Levounis noted that there are currently three pharmacotherapies to treat opiate dependence that have been approved by the Food and Drug Administration (FDA)—methadone, buprenorphine, and naltrexone/naloxone—and stressed that “there is no ‘one-size fits-all’ treatment, … [and] efficacy of the treatments may vary from person to person.’ ”
Levounis pointed out that there are no “new” medications in the drug-development pipeline to treat opioid addiction, but there are newer formulations of FDA-approved drugs, such as probuphine, which is an implantable, long-injection version of buprenorphine that helps patients adhere to their addiction-treatment regimen.

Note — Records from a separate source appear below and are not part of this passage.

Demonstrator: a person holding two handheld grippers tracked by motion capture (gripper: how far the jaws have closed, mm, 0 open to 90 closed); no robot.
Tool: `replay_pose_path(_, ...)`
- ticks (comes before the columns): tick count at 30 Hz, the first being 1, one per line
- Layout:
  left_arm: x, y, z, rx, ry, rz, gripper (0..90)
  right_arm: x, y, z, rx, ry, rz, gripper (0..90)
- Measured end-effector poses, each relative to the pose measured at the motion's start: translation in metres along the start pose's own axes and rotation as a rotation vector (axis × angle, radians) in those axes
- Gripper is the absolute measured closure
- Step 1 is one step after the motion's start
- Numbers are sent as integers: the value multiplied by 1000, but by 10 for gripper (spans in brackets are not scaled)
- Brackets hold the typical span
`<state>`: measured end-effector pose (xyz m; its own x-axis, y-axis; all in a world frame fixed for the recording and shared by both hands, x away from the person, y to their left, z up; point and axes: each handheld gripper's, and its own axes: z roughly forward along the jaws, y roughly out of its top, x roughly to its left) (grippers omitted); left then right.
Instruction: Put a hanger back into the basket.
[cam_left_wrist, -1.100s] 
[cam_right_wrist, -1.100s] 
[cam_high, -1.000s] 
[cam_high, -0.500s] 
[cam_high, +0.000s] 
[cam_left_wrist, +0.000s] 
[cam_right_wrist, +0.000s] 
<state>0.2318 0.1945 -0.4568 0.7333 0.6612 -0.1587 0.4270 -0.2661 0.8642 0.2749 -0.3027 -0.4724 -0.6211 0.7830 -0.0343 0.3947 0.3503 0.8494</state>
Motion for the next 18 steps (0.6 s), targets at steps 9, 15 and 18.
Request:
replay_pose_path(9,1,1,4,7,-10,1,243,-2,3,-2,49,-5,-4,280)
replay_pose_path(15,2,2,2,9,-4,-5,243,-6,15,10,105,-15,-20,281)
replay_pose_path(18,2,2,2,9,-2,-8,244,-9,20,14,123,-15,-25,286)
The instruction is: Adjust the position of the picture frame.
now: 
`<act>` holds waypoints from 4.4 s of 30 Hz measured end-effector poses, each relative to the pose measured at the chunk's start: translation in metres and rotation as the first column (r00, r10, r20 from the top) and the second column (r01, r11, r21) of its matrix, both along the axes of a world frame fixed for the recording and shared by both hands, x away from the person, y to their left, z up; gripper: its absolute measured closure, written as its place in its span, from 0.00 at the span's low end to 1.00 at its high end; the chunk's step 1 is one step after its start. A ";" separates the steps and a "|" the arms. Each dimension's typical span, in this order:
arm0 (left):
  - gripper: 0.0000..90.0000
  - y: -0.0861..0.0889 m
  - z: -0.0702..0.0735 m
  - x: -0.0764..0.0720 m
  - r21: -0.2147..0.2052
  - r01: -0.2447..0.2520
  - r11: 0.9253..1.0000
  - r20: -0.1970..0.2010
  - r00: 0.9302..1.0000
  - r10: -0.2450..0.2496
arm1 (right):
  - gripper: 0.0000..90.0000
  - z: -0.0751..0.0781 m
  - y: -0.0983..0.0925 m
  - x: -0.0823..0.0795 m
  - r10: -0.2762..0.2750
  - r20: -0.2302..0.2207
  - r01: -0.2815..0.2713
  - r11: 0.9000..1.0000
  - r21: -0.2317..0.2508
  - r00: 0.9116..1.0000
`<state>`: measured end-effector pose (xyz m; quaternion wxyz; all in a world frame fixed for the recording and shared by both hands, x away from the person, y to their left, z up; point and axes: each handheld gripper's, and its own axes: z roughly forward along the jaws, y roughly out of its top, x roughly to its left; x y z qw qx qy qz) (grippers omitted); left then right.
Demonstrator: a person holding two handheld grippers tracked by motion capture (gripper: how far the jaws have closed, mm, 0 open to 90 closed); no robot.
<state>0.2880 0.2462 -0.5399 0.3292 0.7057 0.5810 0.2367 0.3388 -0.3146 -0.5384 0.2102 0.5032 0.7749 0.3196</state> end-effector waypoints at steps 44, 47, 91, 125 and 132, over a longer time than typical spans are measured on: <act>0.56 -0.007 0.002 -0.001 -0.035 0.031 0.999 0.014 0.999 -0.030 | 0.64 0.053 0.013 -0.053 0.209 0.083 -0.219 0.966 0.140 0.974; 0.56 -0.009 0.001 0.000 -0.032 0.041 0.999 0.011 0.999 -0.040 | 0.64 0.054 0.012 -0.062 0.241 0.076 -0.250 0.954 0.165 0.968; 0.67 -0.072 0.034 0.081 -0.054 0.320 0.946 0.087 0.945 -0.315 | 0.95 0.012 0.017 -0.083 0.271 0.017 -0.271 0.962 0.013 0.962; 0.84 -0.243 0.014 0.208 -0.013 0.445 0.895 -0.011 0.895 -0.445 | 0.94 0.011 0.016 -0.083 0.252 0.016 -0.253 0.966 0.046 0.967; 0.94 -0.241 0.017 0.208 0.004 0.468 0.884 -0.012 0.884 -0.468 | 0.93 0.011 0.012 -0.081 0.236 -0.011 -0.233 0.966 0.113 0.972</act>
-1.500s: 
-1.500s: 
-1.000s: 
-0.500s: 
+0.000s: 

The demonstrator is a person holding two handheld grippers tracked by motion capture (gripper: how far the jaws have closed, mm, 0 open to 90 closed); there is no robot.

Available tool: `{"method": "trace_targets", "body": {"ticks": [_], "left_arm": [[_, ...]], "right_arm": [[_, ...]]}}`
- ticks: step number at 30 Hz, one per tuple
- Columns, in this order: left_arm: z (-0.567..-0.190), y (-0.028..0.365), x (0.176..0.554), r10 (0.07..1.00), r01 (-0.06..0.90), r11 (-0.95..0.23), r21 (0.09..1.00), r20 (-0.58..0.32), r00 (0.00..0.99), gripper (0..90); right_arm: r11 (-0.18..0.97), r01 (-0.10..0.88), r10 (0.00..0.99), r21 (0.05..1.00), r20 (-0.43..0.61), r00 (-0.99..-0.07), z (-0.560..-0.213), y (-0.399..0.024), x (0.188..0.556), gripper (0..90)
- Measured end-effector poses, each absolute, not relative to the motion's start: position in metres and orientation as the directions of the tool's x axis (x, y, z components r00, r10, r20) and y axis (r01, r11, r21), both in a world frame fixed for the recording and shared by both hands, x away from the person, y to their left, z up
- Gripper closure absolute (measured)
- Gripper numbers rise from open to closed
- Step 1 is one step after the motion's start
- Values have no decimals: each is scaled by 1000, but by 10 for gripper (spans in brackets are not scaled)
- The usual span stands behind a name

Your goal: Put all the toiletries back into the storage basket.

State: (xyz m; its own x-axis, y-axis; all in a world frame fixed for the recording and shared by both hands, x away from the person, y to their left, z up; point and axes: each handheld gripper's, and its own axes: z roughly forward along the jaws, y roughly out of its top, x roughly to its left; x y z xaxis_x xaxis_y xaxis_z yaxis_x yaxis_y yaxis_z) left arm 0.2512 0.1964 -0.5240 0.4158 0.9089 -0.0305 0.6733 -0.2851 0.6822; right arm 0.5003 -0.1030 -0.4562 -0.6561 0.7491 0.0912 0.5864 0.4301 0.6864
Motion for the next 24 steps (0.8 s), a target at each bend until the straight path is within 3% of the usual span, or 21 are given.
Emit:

Other topics discussed at the symposium included treatment of alcohol use disorder (AUD) and certain types of stimulant use disorders.
“Pharmacotherapies for AUD are highly underutilized. Only 8 percent of adults with AUD are currently being treated for the illness” with these medications, said Steven Batki, M.D., a professor of psychiatry at the University of California, San Francisco, who pointed out that there is no universal treatment that is as effective in all patients with AUD.
“There is a lot that goes into prescribing the best medication for an individual patient,” Batki said. “We have to ask patients if they are abstinent [from drinking], currently drinking, … on an opioid or not on an opioid, … and whether they have liver disease.” Batki stressed that asking patients these questions is critical to reducing the risk for potential multidrug interactions and adverse events. Currently, he noted, there are three FDA-approved medications for AUD—disulfiram, naltrexone, and acamprosate.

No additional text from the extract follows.